### Exercise details
Up to and including the line with "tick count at", reproduce the listing below exactly, beginning at its first line.
Supplied data section start
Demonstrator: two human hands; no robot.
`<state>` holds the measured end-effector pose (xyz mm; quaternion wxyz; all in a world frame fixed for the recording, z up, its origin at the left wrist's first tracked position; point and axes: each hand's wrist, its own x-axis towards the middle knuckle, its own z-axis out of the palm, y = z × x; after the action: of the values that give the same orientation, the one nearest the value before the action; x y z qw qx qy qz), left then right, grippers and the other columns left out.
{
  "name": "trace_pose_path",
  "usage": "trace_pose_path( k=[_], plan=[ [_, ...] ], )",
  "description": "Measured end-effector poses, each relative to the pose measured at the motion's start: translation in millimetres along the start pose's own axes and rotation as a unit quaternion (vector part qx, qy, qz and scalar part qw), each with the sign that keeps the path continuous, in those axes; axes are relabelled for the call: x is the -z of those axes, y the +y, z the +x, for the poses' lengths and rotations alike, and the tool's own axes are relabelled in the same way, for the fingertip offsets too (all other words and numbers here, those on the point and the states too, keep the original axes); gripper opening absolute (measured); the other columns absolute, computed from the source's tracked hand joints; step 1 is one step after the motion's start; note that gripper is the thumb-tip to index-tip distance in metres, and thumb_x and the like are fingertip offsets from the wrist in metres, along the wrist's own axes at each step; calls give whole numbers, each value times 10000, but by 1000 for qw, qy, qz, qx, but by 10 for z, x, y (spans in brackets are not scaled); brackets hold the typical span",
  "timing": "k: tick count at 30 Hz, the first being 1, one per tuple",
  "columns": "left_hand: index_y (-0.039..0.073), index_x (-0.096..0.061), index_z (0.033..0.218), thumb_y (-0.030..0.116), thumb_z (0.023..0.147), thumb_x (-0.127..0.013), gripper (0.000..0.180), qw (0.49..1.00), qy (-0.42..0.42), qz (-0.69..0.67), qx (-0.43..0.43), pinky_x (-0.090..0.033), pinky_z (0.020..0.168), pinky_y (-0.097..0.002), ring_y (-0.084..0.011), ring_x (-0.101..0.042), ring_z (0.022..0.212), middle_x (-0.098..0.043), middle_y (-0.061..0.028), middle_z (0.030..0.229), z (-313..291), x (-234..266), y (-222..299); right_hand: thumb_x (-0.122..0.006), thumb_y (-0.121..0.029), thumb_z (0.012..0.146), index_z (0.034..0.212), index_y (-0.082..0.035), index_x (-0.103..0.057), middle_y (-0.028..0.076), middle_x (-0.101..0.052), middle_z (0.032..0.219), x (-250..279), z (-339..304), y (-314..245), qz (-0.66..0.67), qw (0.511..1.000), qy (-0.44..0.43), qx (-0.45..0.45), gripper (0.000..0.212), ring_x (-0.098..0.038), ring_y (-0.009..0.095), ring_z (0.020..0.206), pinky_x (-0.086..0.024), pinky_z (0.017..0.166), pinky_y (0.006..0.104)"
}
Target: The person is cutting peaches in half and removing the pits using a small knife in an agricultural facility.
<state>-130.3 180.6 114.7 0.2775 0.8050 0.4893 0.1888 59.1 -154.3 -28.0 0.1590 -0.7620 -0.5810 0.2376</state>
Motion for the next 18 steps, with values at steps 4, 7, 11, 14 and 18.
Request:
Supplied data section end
### Exercise answer
Demonstrator: two human hands; no robot.
`<state>` holds the measured end-effector pose (xyz mm; quaternion wxyz; all in a world frame fixed for the recording, z up, its origin at the left wrist's first tracked position; point and axes: each hand's wrist, its own x-axis towards the middle knuckle, its own z-axis out of the palm, y = z × x; after the action: of the values that give the same orientation, the one nearest the value before the action; x y z qw qx qy qz), left then right, grippers and the other columns left out.
{
  "name": "trace_pose_path",
  "usage": "trace_pose_path( k=[_], plan=[ [_, ...] ], )",
  "description": "Measured end-effector poses, each relative to the pose measured at the motion's start: translation in millimetres along the start pose's own axes and rotation as a unit quaternion (vector part qx, qy, qz and scalar part qw), each with the sign that keeps the path continuous, in those axes; axes are relabelled for the call: x is the -z of those axes, y the +y, z the +x, for the poses' lengths and rotations alike, and the tool's own axes are relabelled in the same way, for the fingertip offsets too (all other words and numbers here, those on the point and the states too, keep the original axes); gripper opening absolute (measured); the other columns absolute, computed from the source's tracked hand joints; step 1 is one step after the motion's start; note that gripper is the thumb-tip to index-tip distance in metres, and thumb_x and the like are fingertip offsets from the wrist in metres, along the wrist's own axes at each step; calls give whole numbers, each value times 10000, but by 1000 for qw, qy, qz, qx, but by 10 for z, x, y (spans in brackets are not scaled); brackets hold the typical span",
  "timing": "k: tick count at 30 Hz, the first being 1, one per tuple",

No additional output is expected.